Choosing Business Specific Software – part two
In part one, we explained what vertical market software is, and why it matters. In part two, we will discuss finding and evaluating niche software products.
How small is your business niche? There might be 500 businesses like yours in the United States today, or 50,000. There are roughly 30,000 to 40,000 liquor stores and about 100,000 salons. Wikipedia says that there are 67,000 pharmacies with about half being inside drug or grocery stores and presumably about half are independent. Something like a tent rental business (think weddings and bar mitzvahs) is probably much smaller. But it doesn’t matter – because, no matter how small your niche is, there almost certainly a software package designed and written exactly for your business. Our Rental Software category, itself a niche, contains a dozen unique listings for very specific software for tent rental, auto rental, tool/equipment rental, event staging rental, among others – and that is just a small portion of what is available.

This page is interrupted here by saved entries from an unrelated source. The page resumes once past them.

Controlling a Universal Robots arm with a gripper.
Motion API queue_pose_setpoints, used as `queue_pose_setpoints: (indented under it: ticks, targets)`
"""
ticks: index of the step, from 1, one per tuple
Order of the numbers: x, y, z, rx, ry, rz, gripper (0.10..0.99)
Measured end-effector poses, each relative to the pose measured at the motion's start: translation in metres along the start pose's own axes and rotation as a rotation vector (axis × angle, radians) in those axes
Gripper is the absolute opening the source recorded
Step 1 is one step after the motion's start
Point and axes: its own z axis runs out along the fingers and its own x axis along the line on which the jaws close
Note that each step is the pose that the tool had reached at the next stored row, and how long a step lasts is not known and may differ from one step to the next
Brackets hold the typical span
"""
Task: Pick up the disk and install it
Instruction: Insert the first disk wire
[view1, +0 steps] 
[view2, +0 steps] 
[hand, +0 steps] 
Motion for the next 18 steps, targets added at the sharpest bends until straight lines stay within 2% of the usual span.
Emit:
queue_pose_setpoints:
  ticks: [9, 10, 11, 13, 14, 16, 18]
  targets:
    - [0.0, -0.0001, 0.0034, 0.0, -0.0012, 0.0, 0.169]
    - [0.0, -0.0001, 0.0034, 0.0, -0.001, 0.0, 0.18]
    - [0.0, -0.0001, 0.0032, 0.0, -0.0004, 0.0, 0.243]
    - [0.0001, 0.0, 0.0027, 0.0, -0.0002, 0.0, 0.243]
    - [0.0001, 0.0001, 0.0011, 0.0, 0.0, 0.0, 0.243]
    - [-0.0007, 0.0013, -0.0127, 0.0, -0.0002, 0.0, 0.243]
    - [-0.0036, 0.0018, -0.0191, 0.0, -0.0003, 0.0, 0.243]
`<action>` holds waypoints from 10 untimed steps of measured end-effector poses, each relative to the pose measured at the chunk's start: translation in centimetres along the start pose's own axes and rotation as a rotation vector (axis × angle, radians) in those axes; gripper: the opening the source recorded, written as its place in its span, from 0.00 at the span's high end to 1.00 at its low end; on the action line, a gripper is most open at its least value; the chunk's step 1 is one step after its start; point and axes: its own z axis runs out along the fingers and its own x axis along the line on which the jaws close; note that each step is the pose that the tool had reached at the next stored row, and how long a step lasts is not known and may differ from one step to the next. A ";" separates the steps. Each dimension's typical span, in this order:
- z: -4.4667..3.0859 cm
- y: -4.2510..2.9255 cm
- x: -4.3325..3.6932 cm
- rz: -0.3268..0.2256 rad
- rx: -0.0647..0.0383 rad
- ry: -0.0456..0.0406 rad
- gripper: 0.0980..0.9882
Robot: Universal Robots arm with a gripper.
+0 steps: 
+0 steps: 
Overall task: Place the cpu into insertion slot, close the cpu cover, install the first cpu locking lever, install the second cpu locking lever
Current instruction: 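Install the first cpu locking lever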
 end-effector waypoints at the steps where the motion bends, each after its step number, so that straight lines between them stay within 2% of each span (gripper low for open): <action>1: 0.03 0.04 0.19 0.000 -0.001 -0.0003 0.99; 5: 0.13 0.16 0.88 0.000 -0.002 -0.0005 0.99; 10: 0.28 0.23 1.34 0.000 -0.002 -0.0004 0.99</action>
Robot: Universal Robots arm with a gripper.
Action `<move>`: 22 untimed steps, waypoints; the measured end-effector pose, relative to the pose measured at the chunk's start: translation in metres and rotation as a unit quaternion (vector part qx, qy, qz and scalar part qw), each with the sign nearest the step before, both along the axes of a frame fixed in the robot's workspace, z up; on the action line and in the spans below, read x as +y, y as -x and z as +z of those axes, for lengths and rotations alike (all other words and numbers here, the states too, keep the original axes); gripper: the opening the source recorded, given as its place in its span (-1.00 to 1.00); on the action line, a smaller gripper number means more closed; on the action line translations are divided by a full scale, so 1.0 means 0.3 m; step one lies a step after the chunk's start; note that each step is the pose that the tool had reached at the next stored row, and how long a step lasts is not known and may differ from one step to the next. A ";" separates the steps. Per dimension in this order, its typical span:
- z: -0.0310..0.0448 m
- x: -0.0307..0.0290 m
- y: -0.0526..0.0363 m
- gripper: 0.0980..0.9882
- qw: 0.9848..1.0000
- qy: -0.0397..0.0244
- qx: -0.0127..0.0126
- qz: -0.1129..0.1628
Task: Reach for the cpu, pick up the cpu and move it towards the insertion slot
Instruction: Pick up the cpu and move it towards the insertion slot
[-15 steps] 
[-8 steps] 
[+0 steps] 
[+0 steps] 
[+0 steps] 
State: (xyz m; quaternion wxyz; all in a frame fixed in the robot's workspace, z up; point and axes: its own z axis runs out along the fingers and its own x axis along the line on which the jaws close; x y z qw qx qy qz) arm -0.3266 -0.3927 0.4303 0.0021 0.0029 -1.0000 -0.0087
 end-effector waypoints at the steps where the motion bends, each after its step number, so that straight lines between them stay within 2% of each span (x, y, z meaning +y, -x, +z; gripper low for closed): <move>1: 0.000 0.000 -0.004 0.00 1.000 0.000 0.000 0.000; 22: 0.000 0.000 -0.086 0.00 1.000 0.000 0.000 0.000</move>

Evaluating the software company
Many of these vertical market software companies have deep roots in their niche. Often, in talking with hundreds of software companies over several decades, I have found that they know their industry inside and out because they worked in a family business and have lived it! There is nothing like deep experience in a niche to be able to guide software development for that niche. Not surprisingly, many of these software companies are twenty to thirty years old. Their software has been through several generations of computer technologies – from DOS based PCs (or even older equipment) , to Windows, to tablets and other devices. Their software is often more stable than the software from young companies. Not surprisingly, they have hundreds or thousands of clients running the software and downtime is simply not allowed.
There is some heavy duty upside to going with a company like that. Not the least of which is that when you call a small niche software company for support, you’re likely to get someone on the phone who, if they did not grow up in the business, is directly reporting to someone who did. So, your support issues can be handled without a tap dance by the vendor. Also, since their products are mature and stable, they are less likely to have long hold times. Some older software companies pride themselves in picking up every support call within one minute. That’s a far cry from the generic accounting software product I use – where it can take me ten minutes just to find the carefully hidden telephone number for tech support. And then 20 to 30 minutes on hold to reach someone who will read me a (generally useless) answer from a script.
These older companies are also proven – they have weathered four or five major economic downturns, they are profitable and self-sustaining, and they are not dependent on venture capital to survive.
Evaluating niche software
So, how do you evaluate niche software? A mature software company will have clients with businesses very much like yours in every state. If you are in the process of choosing a product to run your business – I would get a reference from the software company, and drive an hour or two if needed, to get to an identical business who is not going to be competitive with you. Very likely you already know other business owners in your niche from meeting them at trade shows or conventions. I would then spend time with that business owner or manager and ask for a demonstration and suggestions from them.
Most business owners are happy to do that, as long as you are not in direct competition with them. Generally, people are happy to give advice and input – both because they enjoy it, and because helping others is good karma. In my 35+ years in business, I have often gone to others for advice – even direct competitors on occasion. Five out of six owners are usually happy to talk to me. Not that we discuss confidential information, but, as Napoleon Hill says, bringing two productive minds together is a good thing.
Secondly, most companies will offer a trial period. Today, more and more software products are sold as-a-service. (SaaS). So you are going to be paying monthly without a long term commitment. That’s a great way to go. It keeps the software vendor on the same page as you – they want to keep you as a client for the long term. Theoretically, your interests are aligned.
If you already have an older computer system, then migration to the new system is often something a mature software company has already handled effectively.
Most importantly, take your time and look at a few products. None may be perfect, but likely, all will be very close to your exact business model from day one.
Apps – Some generic software companies promote the addition of apps to their main product. Clover, in particular, has made an industry out of it – and scores of apps have been written and launched by third-party companies for Clover. These apps can go a long way to meet specific business needs of growing businesses. While it is not the same as a package written from the ground up for a niche, if you are choosing a basic generic retail package and only need a few modifications, this may be a useful approach.
For most companies, choosing the right vertical market software for your business is much like choosing the right car or the right home: it has to be something reliable that fits your specific needs, desires, and budget. Review all the ways you are currently implementing software and what’s working for you and what isn’t. Take a hard look at what you are doing by hand or by a variety of different programs and make notes. Issues you have with the current system are likely to become streamlined or nonexistent once deploying vertical software.